For me, it seems the sweet spot for losing weight is about 1700-1900 calories a day - at least for right now. The fun thing is that this is still a 500+ calorie deficit even on my slowest days and more than 1000 calories in deficit on workout days, so that still puts me on track for the nice, safe 1-3 pounds per week. All of a sudden, I get why this is the rate everyone says it's "safe" to lose at!
Training for this half marathon has really made me focus on my food intake, and I'm not sure I would have connected all these dots without it. For the next couple of months, finishing this race will take precedence over even losing weight, and that freedom has given me the chance to really figure out the way food fuels my body. For instance, I know I can't eat a ton of carbs, but I also know my body doesn't do well with exercise on too low of carbs either. Because of that, I'm keeping my carbs as low as I can while still exercising well, and I'm avoiding almost all grains (I'm still having tiny bits of quinoa and gluten free oats) and all refined sugar. The carbs I get I'm getting from sweet potatoes, fruit, and on a rare occasion, honey! I'm getting my protein and fats from healthy, natural sources, and aside from the Diet Coke a day habit I can't seem to break, I haven't eaten any processed food since the weekend of Thanksgiving. For now, my calorie breakdown is about 33% each from carbs, protein, and fat, with carbs being a slightly lower percent on non-workout days. It seems to be working, as my fitness is improving faster than ever and I'm feeling really great.

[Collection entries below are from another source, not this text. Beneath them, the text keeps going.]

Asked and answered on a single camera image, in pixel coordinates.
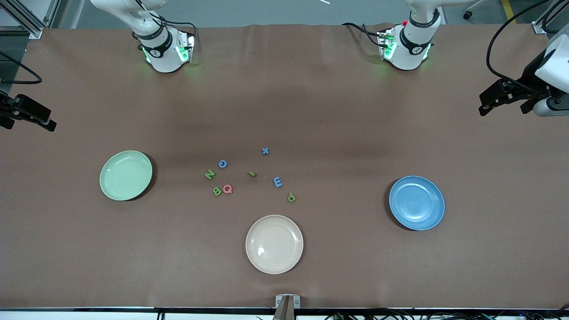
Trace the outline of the light green plate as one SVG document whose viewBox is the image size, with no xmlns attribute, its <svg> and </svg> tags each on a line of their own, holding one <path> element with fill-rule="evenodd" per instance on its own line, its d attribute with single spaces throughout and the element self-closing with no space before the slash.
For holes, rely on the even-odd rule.
<svg viewBox="0 0 569 320">
<path fill-rule="evenodd" d="M 102 166 L 100 188 L 112 200 L 132 200 L 150 186 L 153 174 L 152 162 L 146 154 L 134 150 L 122 151 Z"/>
</svg>

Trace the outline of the blue plate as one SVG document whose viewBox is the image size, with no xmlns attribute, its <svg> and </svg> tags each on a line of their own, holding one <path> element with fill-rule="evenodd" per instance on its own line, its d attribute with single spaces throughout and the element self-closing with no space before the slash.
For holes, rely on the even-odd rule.
<svg viewBox="0 0 569 320">
<path fill-rule="evenodd" d="M 421 176 L 405 176 L 391 187 L 388 196 L 393 217 L 405 228 L 427 231 L 445 216 L 445 199 L 441 190 Z"/>
</svg>

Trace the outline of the brown table mat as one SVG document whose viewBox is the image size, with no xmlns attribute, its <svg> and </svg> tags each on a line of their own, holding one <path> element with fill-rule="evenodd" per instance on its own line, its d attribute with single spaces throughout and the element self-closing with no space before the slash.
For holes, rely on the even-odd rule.
<svg viewBox="0 0 569 320">
<path fill-rule="evenodd" d="M 479 115 L 496 28 L 442 26 L 411 72 L 346 26 L 203 28 L 171 74 L 128 30 L 46 30 L 23 58 L 43 83 L 11 94 L 51 109 L 57 128 L 0 129 L 0 306 L 264 307 L 291 293 L 305 308 L 561 307 L 569 117 L 516 104 Z M 120 202 L 99 177 L 128 150 L 154 174 Z M 441 190 L 433 229 L 393 217 L 405 176 Z M 281 275 L 244 247 L 268 215 L 303 234 Z"/>
</svg>

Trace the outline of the beige plate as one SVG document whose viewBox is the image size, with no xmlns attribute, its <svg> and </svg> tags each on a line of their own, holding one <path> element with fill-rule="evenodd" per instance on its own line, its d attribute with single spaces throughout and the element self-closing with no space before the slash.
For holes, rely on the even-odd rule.
<svg viewBox="0 0 569 320">
<path fill-rule="evenodd" d="M 299 263 L 304 250 L 300 227 L 282 215 L 264 216 L 248 230 L 245 251 L 250 263 L 268 275 L 281 275 Z"/>
</svg>

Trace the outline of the aluminium frame profile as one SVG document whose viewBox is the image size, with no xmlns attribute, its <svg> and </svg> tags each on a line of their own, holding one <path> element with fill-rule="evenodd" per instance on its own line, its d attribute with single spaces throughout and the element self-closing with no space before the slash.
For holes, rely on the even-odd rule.
<svg viewBox="0 0 569 320">
<path fill-rule="evenodd" d="M 569 23 L 569 0 L 551 0 L 546 10 L 532 21 L 535 34 L 553 35 Z"/>
<path fill-rule="evenodd" d="M 0 35 L 40 39 L 54 25 L 62 0 L 0 0 Z"/>
</svg>

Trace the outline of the white table edge rail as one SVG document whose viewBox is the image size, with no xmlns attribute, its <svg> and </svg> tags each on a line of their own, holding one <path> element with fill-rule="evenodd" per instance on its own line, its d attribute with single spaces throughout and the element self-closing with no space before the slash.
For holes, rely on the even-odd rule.
<svg viewBox="0 0 569 320">
<path fill-rule="evenodd" d="M 273 320 L 276 307 L 0 308 L 0 320 Z M 297 308 L 293 320 L 569 320 L 560 308 Z"/>
</svg>

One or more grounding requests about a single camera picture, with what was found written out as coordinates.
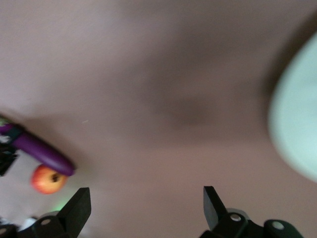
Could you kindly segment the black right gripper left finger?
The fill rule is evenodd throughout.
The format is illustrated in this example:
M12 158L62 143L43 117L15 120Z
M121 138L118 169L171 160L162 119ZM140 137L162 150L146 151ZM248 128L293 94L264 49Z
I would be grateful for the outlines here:
M83 187L56 215L44 216L19 231L16 225L1 225L2 238L76 238L91 214L90 189Z

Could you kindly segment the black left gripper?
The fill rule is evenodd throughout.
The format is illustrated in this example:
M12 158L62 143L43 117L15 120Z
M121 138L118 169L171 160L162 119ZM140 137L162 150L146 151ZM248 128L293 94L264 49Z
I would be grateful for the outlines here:
M13 143L23 133L24 128L16 125L6 132L8 140L6 143ZM14 161L17 159L17 149L10 144L0 144L0 176L3 177L8 172Z

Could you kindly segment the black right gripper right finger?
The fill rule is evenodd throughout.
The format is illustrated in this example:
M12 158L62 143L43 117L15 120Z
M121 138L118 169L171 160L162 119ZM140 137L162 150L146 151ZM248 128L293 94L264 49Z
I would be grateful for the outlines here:
M239 209L227 209L213 186L204 187L204 215L209 229L202 238L302 238L289 222L271 219L263 226Z

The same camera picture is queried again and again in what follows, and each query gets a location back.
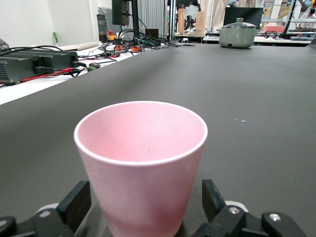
red wire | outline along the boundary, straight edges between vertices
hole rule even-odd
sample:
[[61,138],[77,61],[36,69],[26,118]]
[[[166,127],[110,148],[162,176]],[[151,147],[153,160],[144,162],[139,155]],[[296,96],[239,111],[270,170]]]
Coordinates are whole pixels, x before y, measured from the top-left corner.
[[45,78],[45,77],[48,77],[48,76],[58,76],[61,73],[71,72],[71,70],[72,70],[71,68],[66,68],[66,69],[63,69],[61,71],[57,71],[57,72],[54,72],[54,73],[51,73],[51,74],[45,74],[45,75],[41,75],[41,76],[37,76],[37,77],[22,79],[22,80],[20,80],[20,82],[26,82],[26,81],[34,80],[34,79],[37,79],[37,78]]

plastic cup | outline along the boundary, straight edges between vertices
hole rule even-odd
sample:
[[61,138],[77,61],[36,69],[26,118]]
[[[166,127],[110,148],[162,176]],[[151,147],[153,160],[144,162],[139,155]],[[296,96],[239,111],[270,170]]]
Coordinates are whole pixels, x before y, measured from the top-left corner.
[[115,104],[76,126],[74,139],[114,237],[174,237],[191,195],[207,126],[154,101]]

screw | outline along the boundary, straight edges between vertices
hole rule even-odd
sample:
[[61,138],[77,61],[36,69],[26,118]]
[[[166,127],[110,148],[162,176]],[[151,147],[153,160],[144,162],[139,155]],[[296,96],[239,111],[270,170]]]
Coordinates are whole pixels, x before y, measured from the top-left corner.
[[228,210],[232,213],[232,214],[238,214],[240,213],[240,210],[234,206],[228,208]]
[[46,216],[49,216],[50,215],[50,211],[43,211],[39,216],[44,218]]
[[280,221],[281,220],[281,217],[277,214],[274,214],[274,213],[271,213],[269,215],[269,218],[272,219],[273,221]]
[[6,220],[0,221],[0,227],[6,225],[7,223],[8,223],[8,221],[6,221]]

black device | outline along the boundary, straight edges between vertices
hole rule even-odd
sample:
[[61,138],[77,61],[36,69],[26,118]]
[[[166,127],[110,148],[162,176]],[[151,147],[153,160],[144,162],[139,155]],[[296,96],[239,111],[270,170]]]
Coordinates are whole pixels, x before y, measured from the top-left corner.
[[76,67],[73,62],[78,60],[77,53],[73,51],[28,49],[24,51],[12,52],[6,55],[6,57],[16,58],[30,58],[34,56],[38,56],[40,58],[40,66],[51,67],[60,70]]
[[39,66],[41,66],[39,57],[0,57],[0,81],[14,83],[21,79],[42,75],[44,72],[35,70],[35,67]]
[[112,24],[126,26],[129,24],[129,1],[132,2],[134,37],[138,37],[138,5],[137,0],[112,0]]
[[22,79],[79,66],[78,55],[72,51],[27,49],[0,54],[0,81],[14,83]]
[[261,7],[226,7],[224,16],[224,26],[236,22],[237,18],[256,26],[260,29],[263,8]]
[[[208,223],[192,237],[307,237],[281,212],[265,212],[259,219],[239,206],[227,206],[210,179],[202,181],[202,206]],[[0,236],[73,237],[90,207],[90,184],[80,181],[56,209],[41,210],[19,224],[13,217],[0,217]]]
[[129,1],[128,0],[112,0],[112,24],[113,25],[129,25]]
[[192,2],[193,2],[192,0],[177,0],[176,4],[177,5],[189,5]]
[[148,36],[151,36],[154,38],[159,38],[159,30],[158,29],[146,29],[145,32]]
[[187,16],[186,29],[189,29],[191,27],[191,21],[192,21],[192,16]]

gray table surface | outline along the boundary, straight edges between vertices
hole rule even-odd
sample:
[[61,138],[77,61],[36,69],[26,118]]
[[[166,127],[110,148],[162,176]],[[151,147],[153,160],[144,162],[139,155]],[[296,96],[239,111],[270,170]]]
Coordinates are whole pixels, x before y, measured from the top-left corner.
[[[253,215],[284,212],[316,236],[315,52],[209,44],[151,50],[1,105],[0,216],[23,221],[87,179],[73,141],[85,115],[156,100],[195,111],[209,128],[179,237],[206,221],[202,179]],[[93,203],[77,236],[110,237]]]

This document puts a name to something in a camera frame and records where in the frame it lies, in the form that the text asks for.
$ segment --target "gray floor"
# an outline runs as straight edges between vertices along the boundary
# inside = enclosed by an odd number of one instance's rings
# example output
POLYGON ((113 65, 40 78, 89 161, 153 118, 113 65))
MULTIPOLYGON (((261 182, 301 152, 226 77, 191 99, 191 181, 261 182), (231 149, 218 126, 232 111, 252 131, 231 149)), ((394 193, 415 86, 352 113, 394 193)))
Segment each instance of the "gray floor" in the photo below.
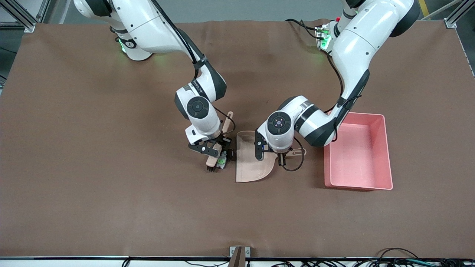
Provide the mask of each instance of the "gray floor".
MULTIPOLYGON (((427 0, 427 7, 429 12, 432 12, 449 2, 450 0, 427 0)), ((161 0, 160 4, 174 22, 283 21, 288 18, 310 21, 320 18, 333 19, 341 15, 342 8, 338 0, 161 0)), ((435 19, 446 17, 454 8, 441 13, 435 19)), ((67 24, 101 23, 83 17, 74 7, 72 0, 57 0, 52 6, 48 21, 67 24)), ((457 25, 468 58, 475 66, 475 9, 457 25)), ((17 51, 22 36, 22 31, 0 30, 0 47, 17 51)), ((14 58, 14 53, 0 50, 0 75, 8 76, 14 58)))

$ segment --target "metal bracket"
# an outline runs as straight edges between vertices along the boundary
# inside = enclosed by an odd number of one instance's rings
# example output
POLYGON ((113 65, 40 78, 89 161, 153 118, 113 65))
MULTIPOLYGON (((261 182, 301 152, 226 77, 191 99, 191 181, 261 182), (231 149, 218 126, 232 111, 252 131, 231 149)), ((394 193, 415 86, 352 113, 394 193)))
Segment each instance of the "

It's nerve-wrecking to eat more, I've got to admit. It's strange to think that I can have that tablespoon of natural peanut butter with my apple, because I've still easily got the calories. I had a meatloaf muffin for dinner tonight, and I still had to make a snack later to hit my calorie count. It's certainly a new experience on this journey. What I do know is that, watching the scale every day, I'm not gaining. I'm in fact slowly losing, and I'm doing that while feeling great in the midst of a half marathon training plan.
At the very least, I learned something new this week, and the feeling of puzzle pieces sliding together makes me feel one step closer to figuring out what my body needs and how to best fuel it for weight loss and for the rest of my life!